In our conversation with YAMA Architects, they told us that “architecture is never an isolated object, but rather something that continuously engages in dialogue with its environment and the way people live.” In the design of Residence AV, they sought to give the building a restrained yet clearly defined presence within its site. As YAMA Architects explained to us, the core of their work lies in the search for “coherence” — an intrinsic unity between the building, the landscape, and the people who inhabit it. In this sense, architecture is no longer merely a container of space, but an order shaped by light, scale, and material. Within this order, people are able to naturally perceive the layers, distances, and rhythms of space.

When speaking about the experience of residential space, YAMA Architects believe that a truly powerful home does not rely on immediate visual impact, but rather on a spatial experience that unfolds gradually. As they told us, designing a house is much like walking through a landscape: spaces reveal themselves progressively as one moves through them, light changes throughout the day, and views continually shift between moments of compression and openness. Within this rhythm, the house slowly establishes a calm and stable atmosphere. For them, architecture should ultimately provide a quiet framework for living — one that accommodates everyday life, brings warmth, and allows people to feel a sense of authenticity and balance.

Set within a dense residential neighbourhood, this project responds to a paradoxical brief: a strong desire for connection to the surrounding context, paired with an equally strong need for privacy. The client, living alone, was drawn to the social presence and sense of safety offered by the neighbourhood, yet sought a home capable of withdrawing from direct views and fostering a more introspective way of living.

Rather than resisting the constraints of proximity, the project embraces them. Privacy is not achieved through distance or opacity alone, but through spatial sequencing, orientation, and an inward-looking architectural logic. This approach led to the development of a patio house, where the traditional emphasis on front or back gardens is replaced by an enclosed garden at the heart of the dwelling. The patio forms the core of the house—both physically and experientially. All primary living spaces are arranged around this inner garden, allowing light, air, and seasonal change to penetrate deep into the home while maintaining a strong sense of enclosure.

The living room and kitchen face one another across the patio, establishing a constant visual dialogue. This configuration generates a layered perception of space, where the architecture remains continuously present. Moving through the house becomes an act of looking back at it. The experience oscillates between inside and outside, foreground and background, observer and inhabitant.

Daylight enters indirectly, filtered by depth and enclosure. Walls temper its intensity; planting softens its reflection. Light is not dramatized but allowed to settle and linger. Over the course of the day, brightness migrates quietly across surfaces, marking time through nuance rather than contrast. The patio becomes a reservoir of light, absorbing and redistributing it with subtlety.

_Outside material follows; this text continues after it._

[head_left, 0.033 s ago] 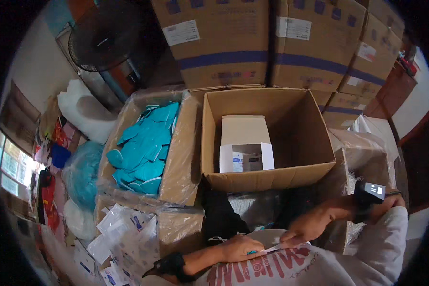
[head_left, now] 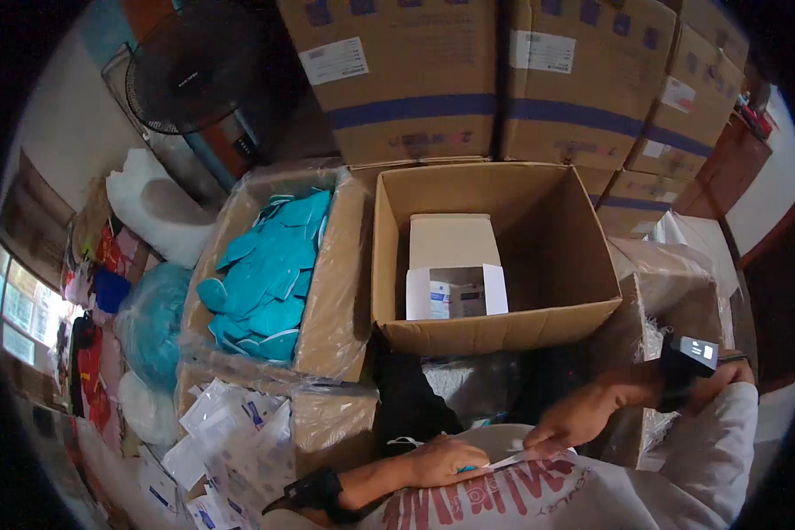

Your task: The person is removing teal face masks from individual plastic bags and placing them into a white cardboard box for organization.

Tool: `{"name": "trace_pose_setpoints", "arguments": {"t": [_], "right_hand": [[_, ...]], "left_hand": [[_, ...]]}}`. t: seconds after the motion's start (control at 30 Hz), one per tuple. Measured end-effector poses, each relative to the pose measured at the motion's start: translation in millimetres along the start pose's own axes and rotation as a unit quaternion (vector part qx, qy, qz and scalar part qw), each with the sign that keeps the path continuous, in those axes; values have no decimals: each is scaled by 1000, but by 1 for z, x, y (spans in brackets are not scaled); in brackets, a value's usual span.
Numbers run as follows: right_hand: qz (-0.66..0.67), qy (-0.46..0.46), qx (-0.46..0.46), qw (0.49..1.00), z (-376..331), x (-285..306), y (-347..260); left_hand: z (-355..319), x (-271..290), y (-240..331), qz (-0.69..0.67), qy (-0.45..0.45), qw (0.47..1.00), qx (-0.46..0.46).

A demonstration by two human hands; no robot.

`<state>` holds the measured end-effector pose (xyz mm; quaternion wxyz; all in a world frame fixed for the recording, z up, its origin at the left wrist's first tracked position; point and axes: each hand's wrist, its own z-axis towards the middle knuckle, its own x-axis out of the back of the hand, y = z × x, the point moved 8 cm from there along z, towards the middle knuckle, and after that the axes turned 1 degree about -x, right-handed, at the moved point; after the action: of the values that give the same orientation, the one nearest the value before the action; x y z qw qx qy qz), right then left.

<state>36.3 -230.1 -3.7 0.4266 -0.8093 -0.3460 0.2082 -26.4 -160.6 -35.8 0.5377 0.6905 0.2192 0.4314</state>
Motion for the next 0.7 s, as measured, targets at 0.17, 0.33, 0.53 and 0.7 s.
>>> {"name": "trace_pose_setpoints", "arguments": {"t": [0.17, 0.33, 0.53, 0.7], "right_hand": [[93, 120, -3, 988, -64, 19, 55], [282, 424, -38, 860, -128, 82, 79], [415, 457, 253, 745, -46, 160, 48], [509, 336, 342, 715, 40, 169, -9]], "left_hand": [[-47, 4, -28, 6, 58, 998, 37], [-81, 117, -61, -194, 422, 854, 232], [-50, 210, 16, -238, 564, 789, 50], [-37, 235, 48, -232, 570, 788, 15]]}}
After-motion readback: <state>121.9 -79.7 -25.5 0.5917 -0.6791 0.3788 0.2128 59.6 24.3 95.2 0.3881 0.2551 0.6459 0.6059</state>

A restrained material palette binds the interior together. Repetition is employed not for uniformity, but for calm. Surfaces flow seamlessly from one space to the next, allowing light and texture to take precedence over form. Transitions are softened, and distinctions are made through proportion and tactility rather than contrast.

Anchoring the ground floor, the kitchen maintains a steady relationship with the patio. Its materiality introduces a sense of permanence: stone and timber are applied with clarity and precision. Details are absorbed into the whole—edges, joints, and handles recede—so that interaction is registered through touch rather than visual emphasis.

The upper level accommodates the most intimate functions of the house. Here, the architecture withdraws further, allowing stillness to dominate. Light becomes more subdued, textures more tactile. While material continuity ensures coherence with the lower floor, subtle atmospheric shifts signal a change in rhythm—from shared to private, from active to contemplative. The spaces support rest not through isolation, but through quiet composure.

Throughout the house, custom-designed furniture is carefully embedded within the architecture, forming places to dwell, work, and gather. Rather than fixed functions, these elements are conceived as polyvalent moments, shifting naturally from desk to reading table, from workspace to bar.

This project reflects a deliberate shift in focus—from outward expression to inward experience. Within a dense residential context, the house establishes its own quiet order, shaped by light, proportion, and restraint. By centring daily life around an enclosed garden, the architecture creates a condition in which privacy and openness coexist. Spaces are not defined by excess, but by careful omission—allowing atmosphere, material, and time to take the lead. Rather than seeking to stand apart, the house finds strength in subtlety: an architecture of presence rather than display, offering a composed framework for living—attentive, inward, and enduring.